Look through the records below for the line holding "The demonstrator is". Write it out exactly, with each following line through the line holding "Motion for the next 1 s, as".

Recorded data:
********
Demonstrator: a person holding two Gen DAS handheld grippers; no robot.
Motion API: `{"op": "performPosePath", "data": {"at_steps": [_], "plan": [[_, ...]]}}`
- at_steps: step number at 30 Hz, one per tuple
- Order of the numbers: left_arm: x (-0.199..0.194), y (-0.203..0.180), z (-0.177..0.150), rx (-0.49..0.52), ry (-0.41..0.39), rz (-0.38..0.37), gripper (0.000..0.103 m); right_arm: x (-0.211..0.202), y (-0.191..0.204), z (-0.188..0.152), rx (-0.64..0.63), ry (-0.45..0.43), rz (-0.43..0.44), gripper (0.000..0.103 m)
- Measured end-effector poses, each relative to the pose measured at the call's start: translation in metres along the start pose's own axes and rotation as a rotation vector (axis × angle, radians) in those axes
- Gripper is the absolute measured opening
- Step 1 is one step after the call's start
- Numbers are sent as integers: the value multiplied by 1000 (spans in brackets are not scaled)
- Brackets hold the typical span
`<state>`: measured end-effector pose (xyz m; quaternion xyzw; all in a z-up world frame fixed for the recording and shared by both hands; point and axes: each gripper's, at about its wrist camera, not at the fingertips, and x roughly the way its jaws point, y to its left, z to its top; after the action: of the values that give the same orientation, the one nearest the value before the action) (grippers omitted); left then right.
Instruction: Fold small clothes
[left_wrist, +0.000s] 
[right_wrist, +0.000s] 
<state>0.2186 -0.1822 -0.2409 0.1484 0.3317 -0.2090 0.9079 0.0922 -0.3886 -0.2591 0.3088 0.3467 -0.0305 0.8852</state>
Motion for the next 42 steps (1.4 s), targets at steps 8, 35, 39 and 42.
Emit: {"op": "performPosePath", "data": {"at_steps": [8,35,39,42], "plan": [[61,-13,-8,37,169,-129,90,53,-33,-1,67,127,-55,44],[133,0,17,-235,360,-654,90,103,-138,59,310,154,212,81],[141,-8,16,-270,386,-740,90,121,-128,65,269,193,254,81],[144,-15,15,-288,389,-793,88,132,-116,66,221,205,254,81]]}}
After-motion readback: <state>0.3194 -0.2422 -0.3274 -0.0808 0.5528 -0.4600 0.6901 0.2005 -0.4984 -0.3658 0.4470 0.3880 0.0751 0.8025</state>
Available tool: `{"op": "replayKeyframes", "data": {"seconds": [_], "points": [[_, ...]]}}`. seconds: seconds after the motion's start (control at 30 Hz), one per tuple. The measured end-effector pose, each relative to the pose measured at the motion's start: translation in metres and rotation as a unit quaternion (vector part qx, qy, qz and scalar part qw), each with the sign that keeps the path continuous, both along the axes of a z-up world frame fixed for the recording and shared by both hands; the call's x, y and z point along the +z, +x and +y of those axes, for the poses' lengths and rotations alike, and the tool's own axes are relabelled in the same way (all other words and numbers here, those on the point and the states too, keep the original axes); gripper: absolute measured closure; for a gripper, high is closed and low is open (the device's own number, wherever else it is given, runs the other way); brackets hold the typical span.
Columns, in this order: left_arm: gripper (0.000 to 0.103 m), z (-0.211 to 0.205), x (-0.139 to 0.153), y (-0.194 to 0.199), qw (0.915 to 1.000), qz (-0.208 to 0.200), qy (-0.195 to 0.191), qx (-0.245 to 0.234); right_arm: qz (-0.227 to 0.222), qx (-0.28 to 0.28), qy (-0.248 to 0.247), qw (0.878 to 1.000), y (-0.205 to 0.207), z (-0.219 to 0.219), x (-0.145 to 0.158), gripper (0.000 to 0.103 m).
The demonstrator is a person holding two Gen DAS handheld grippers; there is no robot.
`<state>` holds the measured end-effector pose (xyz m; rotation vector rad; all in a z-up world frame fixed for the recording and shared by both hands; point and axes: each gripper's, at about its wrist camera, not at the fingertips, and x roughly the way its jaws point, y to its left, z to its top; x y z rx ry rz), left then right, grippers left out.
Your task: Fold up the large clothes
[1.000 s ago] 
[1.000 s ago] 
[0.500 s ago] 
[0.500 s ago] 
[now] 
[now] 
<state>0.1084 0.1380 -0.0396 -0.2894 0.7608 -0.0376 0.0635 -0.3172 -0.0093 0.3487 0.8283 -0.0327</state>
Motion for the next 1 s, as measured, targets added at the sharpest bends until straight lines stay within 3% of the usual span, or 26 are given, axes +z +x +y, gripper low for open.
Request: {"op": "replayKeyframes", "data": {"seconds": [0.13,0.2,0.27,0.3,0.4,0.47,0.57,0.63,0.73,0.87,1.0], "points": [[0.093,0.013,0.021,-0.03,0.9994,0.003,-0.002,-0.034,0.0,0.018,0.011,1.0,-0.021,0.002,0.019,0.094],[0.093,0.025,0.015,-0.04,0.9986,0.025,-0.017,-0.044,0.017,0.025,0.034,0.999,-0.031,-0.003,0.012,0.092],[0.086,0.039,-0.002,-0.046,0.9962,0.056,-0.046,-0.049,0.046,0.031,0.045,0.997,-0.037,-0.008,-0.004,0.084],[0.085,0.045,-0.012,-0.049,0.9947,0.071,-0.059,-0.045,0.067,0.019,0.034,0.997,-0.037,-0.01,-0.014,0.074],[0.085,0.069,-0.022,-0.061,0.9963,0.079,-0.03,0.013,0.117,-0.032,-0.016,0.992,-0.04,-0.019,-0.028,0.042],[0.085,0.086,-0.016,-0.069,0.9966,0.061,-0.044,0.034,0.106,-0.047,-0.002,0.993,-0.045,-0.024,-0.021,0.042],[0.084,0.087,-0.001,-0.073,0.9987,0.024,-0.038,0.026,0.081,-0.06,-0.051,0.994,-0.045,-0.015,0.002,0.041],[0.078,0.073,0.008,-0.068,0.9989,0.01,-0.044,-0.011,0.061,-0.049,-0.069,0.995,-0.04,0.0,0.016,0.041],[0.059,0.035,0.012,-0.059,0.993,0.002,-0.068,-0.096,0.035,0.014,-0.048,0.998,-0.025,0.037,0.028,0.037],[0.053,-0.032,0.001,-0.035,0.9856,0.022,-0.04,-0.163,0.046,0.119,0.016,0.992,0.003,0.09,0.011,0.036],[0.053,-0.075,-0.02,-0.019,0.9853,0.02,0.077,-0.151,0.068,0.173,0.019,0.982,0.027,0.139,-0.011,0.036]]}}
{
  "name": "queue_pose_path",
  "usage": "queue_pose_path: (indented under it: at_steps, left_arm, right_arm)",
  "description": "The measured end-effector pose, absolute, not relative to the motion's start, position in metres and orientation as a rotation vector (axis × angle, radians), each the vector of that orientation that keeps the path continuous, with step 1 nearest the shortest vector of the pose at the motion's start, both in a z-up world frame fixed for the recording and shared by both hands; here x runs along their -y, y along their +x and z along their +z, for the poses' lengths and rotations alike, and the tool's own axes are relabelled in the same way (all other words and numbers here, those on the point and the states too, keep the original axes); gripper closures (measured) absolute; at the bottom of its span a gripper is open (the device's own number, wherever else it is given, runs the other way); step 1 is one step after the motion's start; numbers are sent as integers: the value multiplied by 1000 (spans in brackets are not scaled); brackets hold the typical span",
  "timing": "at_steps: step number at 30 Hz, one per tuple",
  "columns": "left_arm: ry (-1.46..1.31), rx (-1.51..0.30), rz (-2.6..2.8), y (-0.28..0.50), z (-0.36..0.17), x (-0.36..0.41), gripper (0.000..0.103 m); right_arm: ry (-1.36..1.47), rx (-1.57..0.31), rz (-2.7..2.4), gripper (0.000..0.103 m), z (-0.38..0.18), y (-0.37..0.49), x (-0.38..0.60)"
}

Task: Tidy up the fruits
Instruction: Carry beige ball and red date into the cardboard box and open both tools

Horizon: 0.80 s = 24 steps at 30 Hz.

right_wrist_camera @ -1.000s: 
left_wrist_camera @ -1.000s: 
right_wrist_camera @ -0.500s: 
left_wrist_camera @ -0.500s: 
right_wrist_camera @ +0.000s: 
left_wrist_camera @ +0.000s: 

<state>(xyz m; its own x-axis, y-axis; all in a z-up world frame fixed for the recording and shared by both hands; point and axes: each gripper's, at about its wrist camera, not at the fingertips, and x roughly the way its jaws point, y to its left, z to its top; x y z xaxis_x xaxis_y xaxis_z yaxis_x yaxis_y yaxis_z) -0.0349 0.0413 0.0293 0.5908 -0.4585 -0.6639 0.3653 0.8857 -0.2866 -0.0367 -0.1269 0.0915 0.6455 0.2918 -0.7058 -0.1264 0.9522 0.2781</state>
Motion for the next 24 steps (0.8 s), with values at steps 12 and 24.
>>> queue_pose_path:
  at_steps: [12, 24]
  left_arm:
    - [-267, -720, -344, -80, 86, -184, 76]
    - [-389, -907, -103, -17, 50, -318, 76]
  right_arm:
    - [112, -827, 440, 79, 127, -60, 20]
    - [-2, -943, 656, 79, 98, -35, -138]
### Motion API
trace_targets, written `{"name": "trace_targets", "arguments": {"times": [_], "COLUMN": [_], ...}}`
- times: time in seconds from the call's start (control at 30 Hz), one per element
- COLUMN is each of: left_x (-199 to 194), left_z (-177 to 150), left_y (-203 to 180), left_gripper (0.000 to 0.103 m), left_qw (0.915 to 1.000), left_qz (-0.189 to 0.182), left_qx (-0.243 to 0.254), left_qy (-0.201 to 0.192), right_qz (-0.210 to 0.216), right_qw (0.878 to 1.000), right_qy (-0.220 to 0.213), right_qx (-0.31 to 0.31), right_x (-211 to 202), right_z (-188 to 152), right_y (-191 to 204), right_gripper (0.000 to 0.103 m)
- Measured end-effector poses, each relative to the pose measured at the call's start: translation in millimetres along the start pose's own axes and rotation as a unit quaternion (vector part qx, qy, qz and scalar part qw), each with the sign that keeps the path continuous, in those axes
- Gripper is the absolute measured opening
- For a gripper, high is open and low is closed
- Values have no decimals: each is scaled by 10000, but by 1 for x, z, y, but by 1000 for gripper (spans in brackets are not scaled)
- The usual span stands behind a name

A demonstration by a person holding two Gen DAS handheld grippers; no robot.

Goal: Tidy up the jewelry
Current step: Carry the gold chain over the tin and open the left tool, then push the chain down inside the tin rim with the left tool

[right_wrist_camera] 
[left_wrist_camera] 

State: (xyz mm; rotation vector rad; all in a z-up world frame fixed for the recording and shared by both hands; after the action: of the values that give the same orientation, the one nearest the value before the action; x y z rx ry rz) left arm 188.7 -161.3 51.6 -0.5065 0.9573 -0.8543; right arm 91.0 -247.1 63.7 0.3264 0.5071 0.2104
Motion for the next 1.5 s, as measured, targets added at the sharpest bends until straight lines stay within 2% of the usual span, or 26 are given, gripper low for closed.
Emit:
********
RESULT →
The demonstrator is a person holding two Gen DAS handheld grippers; there is no robot.
`<state>` holds the measured end-effector pose (xyz m; rotation vector rad; all in a z-up world frame fixed for the recording and shared by both hands; point and axes: each gripper's, at about its wrist camera, not at the fingertips, and x roughly the way its jaws point, y to its left, z to its top; x y z rx ry rz), left then right, grippers left out.
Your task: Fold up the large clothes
[1.000 s ago] 
[1.000 s ago] 
[0.500 s ago] 
[0.500 s ago] 
[now] 
[now] 
<state>0.1084 0.1380 -0.0396 -0.2894 0.7608 -0.0376 0.0635 -0.3172 -0.0093 0.3487 0.8283 -0.0327</state>
Motion for the next 1 s, as measured, targets added at the sharpest bends until straight lines stay within 3% of the usual span, or 26 are given, axes +z +x +y, gripper low for open.

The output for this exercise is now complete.